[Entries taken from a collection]
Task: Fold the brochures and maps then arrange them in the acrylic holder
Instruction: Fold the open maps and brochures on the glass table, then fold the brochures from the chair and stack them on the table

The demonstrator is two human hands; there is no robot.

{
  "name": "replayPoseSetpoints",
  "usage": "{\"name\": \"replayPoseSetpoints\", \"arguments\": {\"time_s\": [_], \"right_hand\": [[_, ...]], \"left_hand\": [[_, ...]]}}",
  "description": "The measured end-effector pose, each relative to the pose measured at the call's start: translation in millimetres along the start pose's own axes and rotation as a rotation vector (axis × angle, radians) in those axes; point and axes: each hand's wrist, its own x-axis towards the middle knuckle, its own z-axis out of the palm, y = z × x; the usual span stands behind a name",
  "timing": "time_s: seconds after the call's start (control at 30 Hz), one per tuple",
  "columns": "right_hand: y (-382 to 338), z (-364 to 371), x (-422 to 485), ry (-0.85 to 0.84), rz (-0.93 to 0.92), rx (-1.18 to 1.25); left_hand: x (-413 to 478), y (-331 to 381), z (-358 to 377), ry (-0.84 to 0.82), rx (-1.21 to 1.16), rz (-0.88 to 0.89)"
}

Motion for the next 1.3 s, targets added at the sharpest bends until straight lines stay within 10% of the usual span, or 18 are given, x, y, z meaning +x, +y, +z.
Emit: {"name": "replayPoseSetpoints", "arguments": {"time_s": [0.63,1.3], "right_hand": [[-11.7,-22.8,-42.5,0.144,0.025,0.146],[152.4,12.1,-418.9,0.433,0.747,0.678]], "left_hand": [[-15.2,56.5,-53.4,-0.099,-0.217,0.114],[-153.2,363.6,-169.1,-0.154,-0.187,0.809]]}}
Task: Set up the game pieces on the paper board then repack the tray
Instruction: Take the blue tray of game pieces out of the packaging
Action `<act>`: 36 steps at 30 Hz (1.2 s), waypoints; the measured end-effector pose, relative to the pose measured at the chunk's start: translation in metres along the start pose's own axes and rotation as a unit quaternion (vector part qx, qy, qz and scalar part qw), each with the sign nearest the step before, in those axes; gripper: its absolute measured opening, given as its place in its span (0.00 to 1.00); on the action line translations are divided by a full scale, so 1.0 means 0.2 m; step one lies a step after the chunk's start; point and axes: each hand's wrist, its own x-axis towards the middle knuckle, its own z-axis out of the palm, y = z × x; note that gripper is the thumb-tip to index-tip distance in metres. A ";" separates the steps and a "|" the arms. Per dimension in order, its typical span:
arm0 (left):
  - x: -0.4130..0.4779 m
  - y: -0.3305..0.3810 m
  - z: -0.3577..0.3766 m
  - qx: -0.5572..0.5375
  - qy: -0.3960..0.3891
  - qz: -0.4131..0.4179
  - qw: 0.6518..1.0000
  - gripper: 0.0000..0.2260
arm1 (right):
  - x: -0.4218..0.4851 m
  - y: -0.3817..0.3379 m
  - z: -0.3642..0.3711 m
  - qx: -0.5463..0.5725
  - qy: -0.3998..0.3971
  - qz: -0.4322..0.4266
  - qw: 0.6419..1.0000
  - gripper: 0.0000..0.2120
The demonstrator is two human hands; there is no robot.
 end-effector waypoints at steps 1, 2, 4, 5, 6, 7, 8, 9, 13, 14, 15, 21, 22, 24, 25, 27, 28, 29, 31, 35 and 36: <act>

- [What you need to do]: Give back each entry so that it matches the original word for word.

- [Answer to this task]:
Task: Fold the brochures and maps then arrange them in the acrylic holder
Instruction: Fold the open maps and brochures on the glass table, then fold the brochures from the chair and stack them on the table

The demonstrator is two human hands; there is no robot.

{
  "name": "replayPoseSetpoints",
  "usage": "{\"name\": \"replayPoseSetpoints\", \"arguments\": {\"time_s\": [_], \"right_hand\": [[_, ...]], \"left_hand\": [[_, ...]]}}",
  "description": "The measured end-effector pose, each relative to the pose measured at the call's start: translation in millimetres along the start pose's own axes and rotation as a rotation vector (axis × angle, radians) in those axes; point and axes: each hand's wrist, its own x-axis towards the middle knuckle, its own z-axis out of the palm, y = z × x; the usual span stands behind a name",
  "timing": "time_s: seconds after the call's start (control at 30 Hz), one per tuple",
  "columns": "right_hand: y (-382 to 338), z (-364 to 371), x (-422 to 485), ry (-0.85 to 0.84), rz (-0.93 to 0.92), rx (-1.18 to 1.25); left_hand: x (-413 to 478), y (-331 to 381), z (-358 to 377), ry (-0.84 to 0.82), rx (-1.21 to 1.16), rz (-0.88 to 0.89)"
}

Motion for the next 1.3 s, targets added at the sharpest bends until straight lines stay within 10% of the usual span, or 18 are given, x, y, z meaning +x, +y, +z.
Emit: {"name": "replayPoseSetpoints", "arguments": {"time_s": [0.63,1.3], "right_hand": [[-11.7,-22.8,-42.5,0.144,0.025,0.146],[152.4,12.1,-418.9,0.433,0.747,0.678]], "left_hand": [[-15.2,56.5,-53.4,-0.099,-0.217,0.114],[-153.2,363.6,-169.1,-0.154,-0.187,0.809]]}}
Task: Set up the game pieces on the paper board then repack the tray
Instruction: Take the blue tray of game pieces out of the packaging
Action `<act>`: 36 steps at 30 Hz (1.2 s), waypoints; the measured end-effector pose, relative to the pose measured at the chunk's start: translation in metres along the start pose's own axes and rotation as a unit quaternion (vector part qx, qy, qz and scalar part qw), each with the sign nearest the step before, in those axes; gripper: its absolute measured opening, given as its place in its span (0.00 to 1.00); on the action line translations are divided by a full scale, so 1.0 means 0.2 m; step one lies a step after the chunk's start; point and axes: each hand's wrist, its own x-axis towards the middle knuckle, its own z-axis out of the palm, y = z × x; note that gripper is the thumb-tip to index-tip distance in metres. A ";" separates the steps and a "|" the arms. Per dimension in order, its typical span:
arm0 (left):
  - x: -0.4130..0.4779 m
  - y: -0.3305..0.3810 m
  - z: -0.3577..0.3766 m
  - qx: -0.5572..0.5375
  - qy: -0.3960..0.3891
  - qz: -0.4131..0.4179
  - qw: 0.6518..1.0000
  - gripper: 0.0000..0.2260
arm1 (right):
  - x: -0.4218..0.4851 m
  - y: -0.3817..0.3379 m
  - z: -0.3642..0.3711 m
  - qx: -0.5463..0.5725
  - qy: -0.3998..0.3971
  - qz: -0.4322..0.4266
  - qw: 0.6419..1.0000
  - gripper: 0.0000..0.2120
The demonstrator is two human hands; there is no robot.
 end-effector waypoints at steps 1, 2, 4, 5, 6, 7, 8, 9, 13, 14, 15, 21, 22, 24, 25, 27, 28, 29, 31, 35 and 36: <act>

No more output is needed for this exercise.